Stories like Sandra Dolley's--once unheard of--are becoming more frequent among U.S. Catholics. Faced with an incidence of Catholic divorce that is nearing the national average of one out of four, priests and lay people are seeking--and rinding--compassionate solutions that often clash with church law. What is more, many of them are publicly defending such departures from Catholic practice as the inevitable path that the church must take.
The most notable "coming out" so far occurred late last month at the Paulist Center Community in Boston, scene of the third--and by far the largest --National Conference for Divorced Catholics. Some 200 women and 100 men--a number of them already remarried--turned up to talk out their problems. They also endorsed a proposal by Monsignor Stephen Kelleher, a Catholic canon lawyer, that the church allow Catholics "to divorce and remarry openly and wholesomely in Christ."

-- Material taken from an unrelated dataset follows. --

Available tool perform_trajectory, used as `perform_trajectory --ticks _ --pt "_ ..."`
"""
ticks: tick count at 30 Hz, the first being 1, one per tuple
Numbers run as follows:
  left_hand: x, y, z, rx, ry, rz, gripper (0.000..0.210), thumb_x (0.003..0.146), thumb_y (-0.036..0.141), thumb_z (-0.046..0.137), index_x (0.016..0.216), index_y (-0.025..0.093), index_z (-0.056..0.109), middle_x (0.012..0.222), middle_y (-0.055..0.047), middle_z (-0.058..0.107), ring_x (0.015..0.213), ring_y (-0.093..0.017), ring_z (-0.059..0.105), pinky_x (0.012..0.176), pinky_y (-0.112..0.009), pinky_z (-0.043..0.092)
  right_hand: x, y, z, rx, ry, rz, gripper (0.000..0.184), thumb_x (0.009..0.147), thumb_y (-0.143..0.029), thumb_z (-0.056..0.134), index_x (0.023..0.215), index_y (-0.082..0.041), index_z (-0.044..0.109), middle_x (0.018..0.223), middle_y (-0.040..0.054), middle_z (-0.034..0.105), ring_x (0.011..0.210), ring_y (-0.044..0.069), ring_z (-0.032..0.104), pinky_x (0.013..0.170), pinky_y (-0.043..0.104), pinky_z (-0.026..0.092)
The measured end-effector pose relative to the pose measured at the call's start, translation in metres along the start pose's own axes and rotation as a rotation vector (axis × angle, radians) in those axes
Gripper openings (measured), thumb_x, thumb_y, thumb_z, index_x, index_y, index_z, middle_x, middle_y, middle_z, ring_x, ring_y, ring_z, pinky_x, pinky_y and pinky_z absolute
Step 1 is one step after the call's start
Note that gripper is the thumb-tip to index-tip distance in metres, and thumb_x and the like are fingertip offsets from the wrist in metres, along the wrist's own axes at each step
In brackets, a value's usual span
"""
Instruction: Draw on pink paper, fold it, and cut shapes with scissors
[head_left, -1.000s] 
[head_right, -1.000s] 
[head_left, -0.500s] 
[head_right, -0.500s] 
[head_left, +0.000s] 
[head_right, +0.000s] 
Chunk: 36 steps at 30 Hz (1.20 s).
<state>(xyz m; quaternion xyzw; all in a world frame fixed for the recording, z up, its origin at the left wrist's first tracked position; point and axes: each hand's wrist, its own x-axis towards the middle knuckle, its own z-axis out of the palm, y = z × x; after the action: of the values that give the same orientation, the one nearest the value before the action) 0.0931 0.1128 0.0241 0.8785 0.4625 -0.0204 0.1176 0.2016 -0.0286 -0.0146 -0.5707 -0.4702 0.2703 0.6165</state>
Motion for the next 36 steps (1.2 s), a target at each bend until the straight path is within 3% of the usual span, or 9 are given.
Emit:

The proposal is a radical one in a church that flatly forbids remarriage to anyone who has previously had a valid Christian marriage. Roman Catholicism still teaches that once consummated, a marriage between two baptized Christians is a sacrament: it creates an indissoluble bond breakable only by death. The church has taught that Jesus' dictum "What God has joined together, let not man put asunder" means that men not only should not, but cannot break that sacramental bond. In recent years, however, Catholic theologians, psychologists and scripture scholars have begun to question whether Jesus meant that marriage is in fact indissoluble or only that it should be.
In the meantime, the Vatican and the U.S. hierarchy, while upholding traditional doctrine, have taken steps to relax the stringent rules on annulment, thereby creating easier ways out of broken marriages. U.S. bishops recently won from Rome an extended approval of simpler annulment procedures, which, among other things, no longer demand that a favorable decision by one matrimonial court always be confirmed by a second court. Moreover, more and more diocesan marriage tribunals recognize "psychic incapacity" in either partner as a fatal defect in the original marriage contract--an interpretation that has led to a sharp rise in the number of annulments granted. The liberality of the courts, however, can vary widely: in Brooklyn last year there were 575 annulments, in Boston only five.
Another problem with the tribunals is that they still require considerable evidence, which may not be available if a spouse is hostile. One pastoral answer to the problem has been the so-called good conscience solution. It allows Catholics who are divorced and remarried to return to the sacraments if they believe that their first marriage was invalid but are unable to provide the evidence the court requires. An even more liberal approach "welcomes home" responsible Catholics who are entering or already in second marriages. Some priests--but still only a small minority --go so far as to perform second marriages privately for divorced Catholics.
More than a few reformers see both the streamlined annulment procedures and the good conscience approach as half measures at best. What they want is a rethinking of Catholic marriage theology. At a meeting of the Canon Law Society of America in St. Paul earlier last month, Moral Theologian Charles Curran of Catholic University called for a change in church teaching to match the growing compassion in pastoral practice. The church could retain the ideal of indissolubility, argued Curran, but recognize that marriages in fact break down and allow church remarriage when that occurs.
Moral Counsel. At the Boston conference, Paulist Father James Young, adviser to the divorced Catholics group there, agreed. Recalling that the Eastern Orthodox churches--which were in union with Rome until the 11th century --have permitted remarriage after divorce since apostolic times, he pointed out that Orthodox theology sees Jesus' words as moral counsel rather than divine law.
Whether or not Rome and its bishops soon heed such advocates of reform, they may choose to overlook the grassroots solutions already in use. When the church is suffering serious losses in the number of Catholics who attend Mass, it may not seek to trouble the Sandra Dolleys who want so fiercely to receive the sacraments that many ignore.
* An ecclesiastical declaration that for reasons such as lack of full consent, a marriage has never really existed, as distinguished from a civil divorce, which recognizes a marriage but puts an end to it.